After finding the line with "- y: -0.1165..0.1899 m" in the entries below, retype exactly each line from there through the line with "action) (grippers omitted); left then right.", including that final line.

Excerpts from a dataset:
-----
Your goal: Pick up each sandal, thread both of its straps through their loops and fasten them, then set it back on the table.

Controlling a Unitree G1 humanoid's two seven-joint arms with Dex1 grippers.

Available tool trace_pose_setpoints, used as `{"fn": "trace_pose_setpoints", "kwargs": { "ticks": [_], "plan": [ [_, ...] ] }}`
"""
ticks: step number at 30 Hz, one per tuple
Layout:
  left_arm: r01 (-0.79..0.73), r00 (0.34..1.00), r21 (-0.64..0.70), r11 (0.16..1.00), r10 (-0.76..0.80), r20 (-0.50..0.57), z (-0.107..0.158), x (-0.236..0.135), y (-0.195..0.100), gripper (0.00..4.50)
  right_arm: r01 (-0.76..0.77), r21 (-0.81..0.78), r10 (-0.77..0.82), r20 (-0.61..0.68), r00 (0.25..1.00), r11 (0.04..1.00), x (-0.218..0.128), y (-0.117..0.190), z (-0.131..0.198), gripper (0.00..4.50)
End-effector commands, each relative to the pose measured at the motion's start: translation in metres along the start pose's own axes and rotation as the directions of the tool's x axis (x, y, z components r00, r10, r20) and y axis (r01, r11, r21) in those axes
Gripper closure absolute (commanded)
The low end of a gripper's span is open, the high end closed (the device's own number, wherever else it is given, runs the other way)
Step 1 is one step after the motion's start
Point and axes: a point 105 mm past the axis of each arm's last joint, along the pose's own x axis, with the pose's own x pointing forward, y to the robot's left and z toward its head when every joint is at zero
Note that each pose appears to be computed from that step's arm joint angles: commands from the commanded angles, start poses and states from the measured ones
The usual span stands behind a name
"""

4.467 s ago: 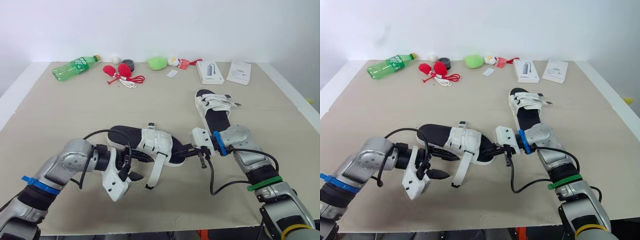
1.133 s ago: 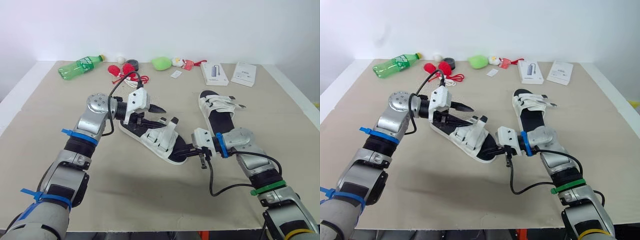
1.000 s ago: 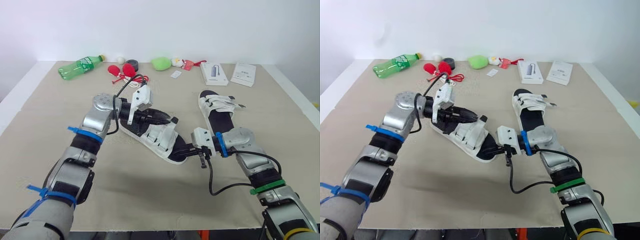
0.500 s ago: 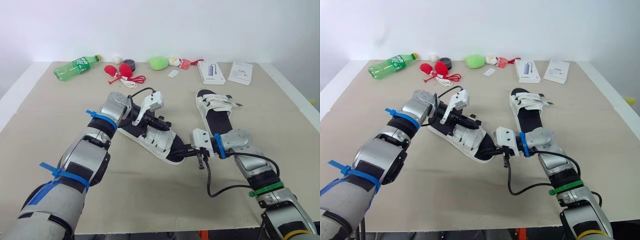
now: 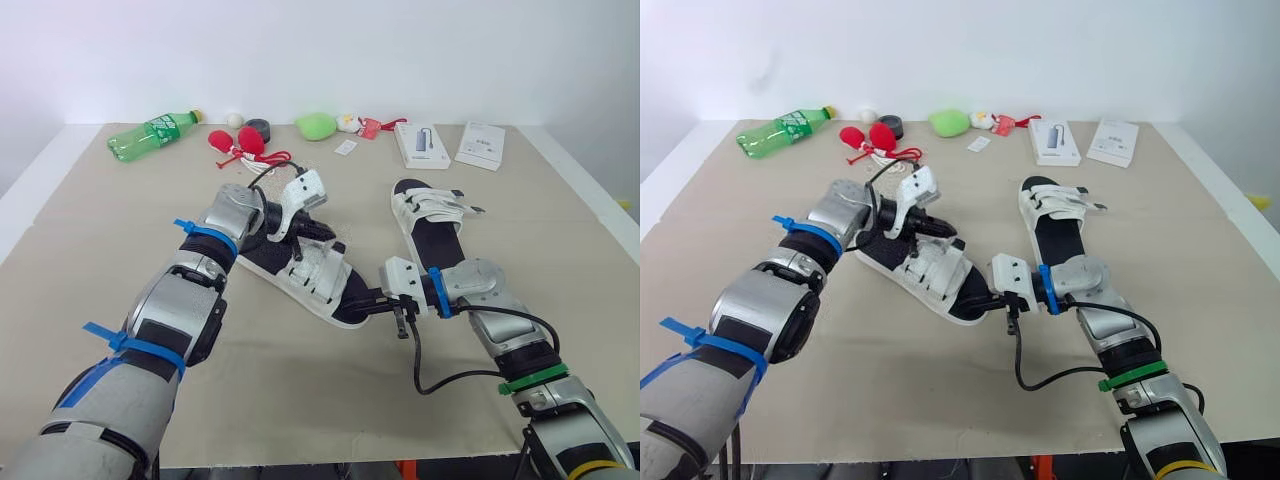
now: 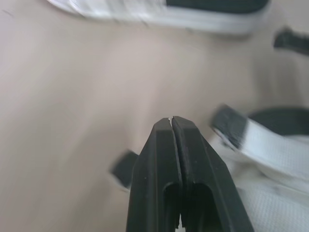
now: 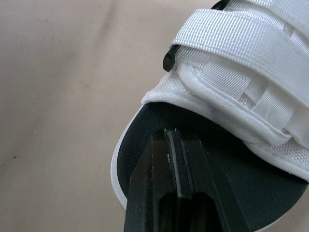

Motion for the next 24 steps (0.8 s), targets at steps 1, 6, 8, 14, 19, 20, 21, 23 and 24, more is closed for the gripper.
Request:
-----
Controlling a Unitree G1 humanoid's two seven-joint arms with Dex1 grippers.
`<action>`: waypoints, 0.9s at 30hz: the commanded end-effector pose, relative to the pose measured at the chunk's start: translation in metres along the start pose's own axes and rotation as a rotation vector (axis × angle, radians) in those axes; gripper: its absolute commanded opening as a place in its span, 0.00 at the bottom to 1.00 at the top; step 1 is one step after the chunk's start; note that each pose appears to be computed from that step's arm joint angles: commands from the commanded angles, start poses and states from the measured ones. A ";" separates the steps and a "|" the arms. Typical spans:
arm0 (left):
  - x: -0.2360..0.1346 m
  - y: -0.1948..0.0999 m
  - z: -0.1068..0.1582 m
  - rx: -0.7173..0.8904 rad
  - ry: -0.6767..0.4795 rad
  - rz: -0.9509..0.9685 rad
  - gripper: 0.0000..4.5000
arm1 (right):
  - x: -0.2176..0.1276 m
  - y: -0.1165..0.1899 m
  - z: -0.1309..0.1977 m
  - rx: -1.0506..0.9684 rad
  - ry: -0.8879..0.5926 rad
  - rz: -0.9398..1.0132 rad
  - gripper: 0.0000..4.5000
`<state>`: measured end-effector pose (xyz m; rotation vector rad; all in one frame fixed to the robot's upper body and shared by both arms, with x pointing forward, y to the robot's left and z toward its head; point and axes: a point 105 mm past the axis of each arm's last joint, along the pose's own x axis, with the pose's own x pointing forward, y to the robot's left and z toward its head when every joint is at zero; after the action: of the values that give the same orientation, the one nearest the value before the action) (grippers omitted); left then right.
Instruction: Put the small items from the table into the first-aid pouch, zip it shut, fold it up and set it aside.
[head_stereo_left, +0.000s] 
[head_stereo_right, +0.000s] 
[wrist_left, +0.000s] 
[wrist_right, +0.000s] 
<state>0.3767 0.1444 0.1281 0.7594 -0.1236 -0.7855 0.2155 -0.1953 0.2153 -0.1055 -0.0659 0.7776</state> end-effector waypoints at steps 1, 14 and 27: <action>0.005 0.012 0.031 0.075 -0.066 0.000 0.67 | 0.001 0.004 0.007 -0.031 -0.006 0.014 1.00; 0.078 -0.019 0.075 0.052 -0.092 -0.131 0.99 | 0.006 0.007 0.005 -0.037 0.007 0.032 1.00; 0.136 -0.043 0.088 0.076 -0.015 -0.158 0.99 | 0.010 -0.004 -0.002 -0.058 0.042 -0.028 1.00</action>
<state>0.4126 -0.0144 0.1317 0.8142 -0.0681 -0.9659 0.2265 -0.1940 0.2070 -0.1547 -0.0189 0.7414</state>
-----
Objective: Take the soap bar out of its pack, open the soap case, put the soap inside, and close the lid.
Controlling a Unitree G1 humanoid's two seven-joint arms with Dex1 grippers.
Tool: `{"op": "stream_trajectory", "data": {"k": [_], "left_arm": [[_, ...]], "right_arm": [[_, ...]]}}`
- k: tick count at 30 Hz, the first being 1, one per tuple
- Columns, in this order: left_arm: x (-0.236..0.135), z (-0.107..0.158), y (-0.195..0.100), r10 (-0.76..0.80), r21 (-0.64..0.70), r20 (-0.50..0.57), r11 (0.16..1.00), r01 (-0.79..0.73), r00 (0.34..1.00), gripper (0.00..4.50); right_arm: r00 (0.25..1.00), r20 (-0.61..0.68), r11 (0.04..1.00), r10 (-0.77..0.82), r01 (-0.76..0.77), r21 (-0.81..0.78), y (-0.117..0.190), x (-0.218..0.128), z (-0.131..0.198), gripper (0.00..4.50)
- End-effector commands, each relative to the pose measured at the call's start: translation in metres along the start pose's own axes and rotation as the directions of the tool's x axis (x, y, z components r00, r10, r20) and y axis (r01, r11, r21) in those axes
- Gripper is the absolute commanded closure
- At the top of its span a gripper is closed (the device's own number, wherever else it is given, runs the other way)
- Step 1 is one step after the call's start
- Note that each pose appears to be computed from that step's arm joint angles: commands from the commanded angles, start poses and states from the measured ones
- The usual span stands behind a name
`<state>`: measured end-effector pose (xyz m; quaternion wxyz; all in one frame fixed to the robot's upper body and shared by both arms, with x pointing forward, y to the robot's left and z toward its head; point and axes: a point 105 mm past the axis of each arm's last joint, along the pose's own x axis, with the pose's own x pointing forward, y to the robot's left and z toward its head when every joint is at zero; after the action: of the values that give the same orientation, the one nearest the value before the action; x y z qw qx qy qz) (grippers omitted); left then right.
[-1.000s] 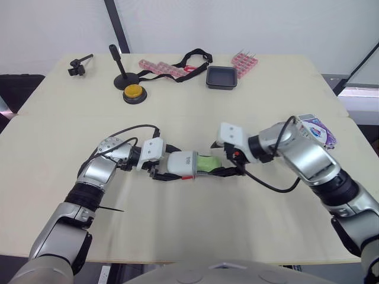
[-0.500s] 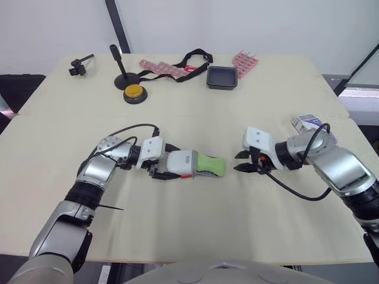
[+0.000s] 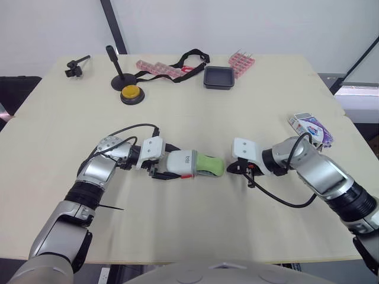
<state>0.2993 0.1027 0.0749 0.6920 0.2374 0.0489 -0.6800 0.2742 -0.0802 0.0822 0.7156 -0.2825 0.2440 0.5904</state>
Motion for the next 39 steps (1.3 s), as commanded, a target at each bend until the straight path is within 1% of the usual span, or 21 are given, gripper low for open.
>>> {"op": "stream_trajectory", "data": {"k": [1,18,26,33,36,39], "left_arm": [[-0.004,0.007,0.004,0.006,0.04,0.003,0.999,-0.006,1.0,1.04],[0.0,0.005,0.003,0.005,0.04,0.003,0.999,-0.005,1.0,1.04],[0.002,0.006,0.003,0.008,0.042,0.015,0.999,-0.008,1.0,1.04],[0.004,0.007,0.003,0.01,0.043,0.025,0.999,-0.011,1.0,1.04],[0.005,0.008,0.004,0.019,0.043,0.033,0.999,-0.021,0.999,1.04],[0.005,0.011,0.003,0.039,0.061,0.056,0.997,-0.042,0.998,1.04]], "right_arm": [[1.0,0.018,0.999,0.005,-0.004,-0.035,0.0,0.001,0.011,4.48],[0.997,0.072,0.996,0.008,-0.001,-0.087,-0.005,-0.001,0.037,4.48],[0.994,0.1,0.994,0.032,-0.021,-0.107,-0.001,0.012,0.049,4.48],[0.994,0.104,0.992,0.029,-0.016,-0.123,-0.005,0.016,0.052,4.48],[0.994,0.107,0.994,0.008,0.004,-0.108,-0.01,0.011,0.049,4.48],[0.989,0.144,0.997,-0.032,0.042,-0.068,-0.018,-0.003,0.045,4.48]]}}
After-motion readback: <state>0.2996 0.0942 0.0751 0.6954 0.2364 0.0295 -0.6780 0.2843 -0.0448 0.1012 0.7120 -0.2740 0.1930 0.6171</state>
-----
(Reply):
  - y: -0.1165..0.1899 m
  - z: -0.1309..0.1977 m
  - rx: -1.0506..0.9684 rad
  - ry: -0.8879..0.5926 rad
  - rz: -0.9398..1.0132 rad
  - gripper: 0.0000..4.5000
`<state>`: measured end-effector pose (xyz m; rotation vector rad; all in one frame fixed to the robot's upper body and shared by both arms, with x pointing forward, y to the robot's left and z toward its head; point and axes: a point 105 mm past the axis of each arm's last joint, along the pose's own x axis, with the pose's own x pointing forward, y to the robot's left and z toward its head when every joint is at zero; after the action: of the values that give the same orientation, the one nearest the value before the action) (grippers omitted); left then right.

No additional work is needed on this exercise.